(WORK INSTRUCTIONS)
Whenever the word "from" occurs in a line of the material below, that line is counted. Report only the count.

:: EXERCISE DATA

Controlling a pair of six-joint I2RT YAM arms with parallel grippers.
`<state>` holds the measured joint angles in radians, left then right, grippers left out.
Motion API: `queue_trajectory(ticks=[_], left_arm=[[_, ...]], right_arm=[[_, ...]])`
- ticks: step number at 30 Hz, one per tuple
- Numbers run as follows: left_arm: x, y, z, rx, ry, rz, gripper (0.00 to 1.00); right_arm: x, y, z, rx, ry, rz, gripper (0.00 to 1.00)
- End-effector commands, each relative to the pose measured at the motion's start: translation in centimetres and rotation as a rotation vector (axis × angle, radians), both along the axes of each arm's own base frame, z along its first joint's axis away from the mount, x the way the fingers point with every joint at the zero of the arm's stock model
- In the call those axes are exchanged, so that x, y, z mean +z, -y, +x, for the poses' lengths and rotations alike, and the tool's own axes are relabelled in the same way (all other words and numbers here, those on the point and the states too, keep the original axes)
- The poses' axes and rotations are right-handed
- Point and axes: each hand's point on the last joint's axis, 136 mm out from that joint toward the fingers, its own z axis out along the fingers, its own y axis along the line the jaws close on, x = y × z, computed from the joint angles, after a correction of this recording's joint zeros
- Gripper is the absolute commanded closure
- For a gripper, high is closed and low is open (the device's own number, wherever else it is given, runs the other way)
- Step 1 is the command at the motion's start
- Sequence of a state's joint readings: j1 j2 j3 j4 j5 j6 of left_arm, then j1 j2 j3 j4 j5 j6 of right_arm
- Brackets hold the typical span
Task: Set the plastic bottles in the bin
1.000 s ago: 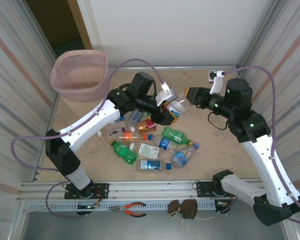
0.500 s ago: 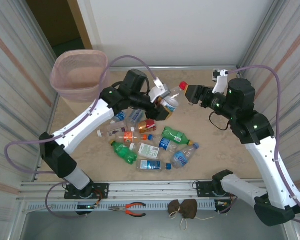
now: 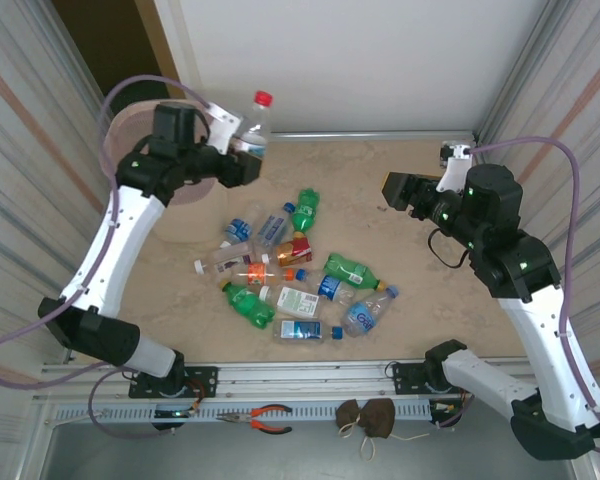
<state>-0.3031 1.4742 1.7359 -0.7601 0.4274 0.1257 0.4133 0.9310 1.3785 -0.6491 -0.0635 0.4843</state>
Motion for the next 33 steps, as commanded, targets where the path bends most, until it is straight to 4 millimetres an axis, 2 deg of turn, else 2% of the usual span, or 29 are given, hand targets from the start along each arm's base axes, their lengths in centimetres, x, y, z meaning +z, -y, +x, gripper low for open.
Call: queue_trajectory(ticks=[1, 5, 8, 15, 25, 33], left_arm=[[2.2, -4.1, 0.4, 0.140, 0.015, 0.020, 0.44], [2.5, -8.2, 2.2, 0.256, -0.019, -0.006, 0.44], [2.2, -10.5, 3.2, 0.310, -0.057, -0.020, 0.44], [0.3, -15.6, 5.0, 0.435, -0.133, -0.005, 0.44], [-5.5, -21.9, 6.1, 0.616, -0.287, 0.164, 0.44], [-9.9, -24.8, 6.6, 0.683, -0.394, 0.302, 0.42]], right_arm=[[0.9, 0.4, -0.2, -0.011, 0.027, -0.031, 0.27], [0.7, 0.2, 0.0, -0.007, 0.020, -0.031, 0.27], [0.6, 0.1, 0.2, -0.005, 0.018, -0.029, 0.27], [0.1, -0.2, 0.7, -0.003, 0.007, -0.025, 0.27], [-0.8, -0.5, 1.1, 0.001, -0.009, -0.032, 0.27], [-1.6, -0.8, 1.5, 0.010, -0.034, -0.041, 0.28]])
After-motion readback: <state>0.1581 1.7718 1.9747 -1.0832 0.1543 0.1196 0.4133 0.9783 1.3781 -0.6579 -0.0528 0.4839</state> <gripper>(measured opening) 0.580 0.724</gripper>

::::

(RESULT FOR THIS EXERCISE)
3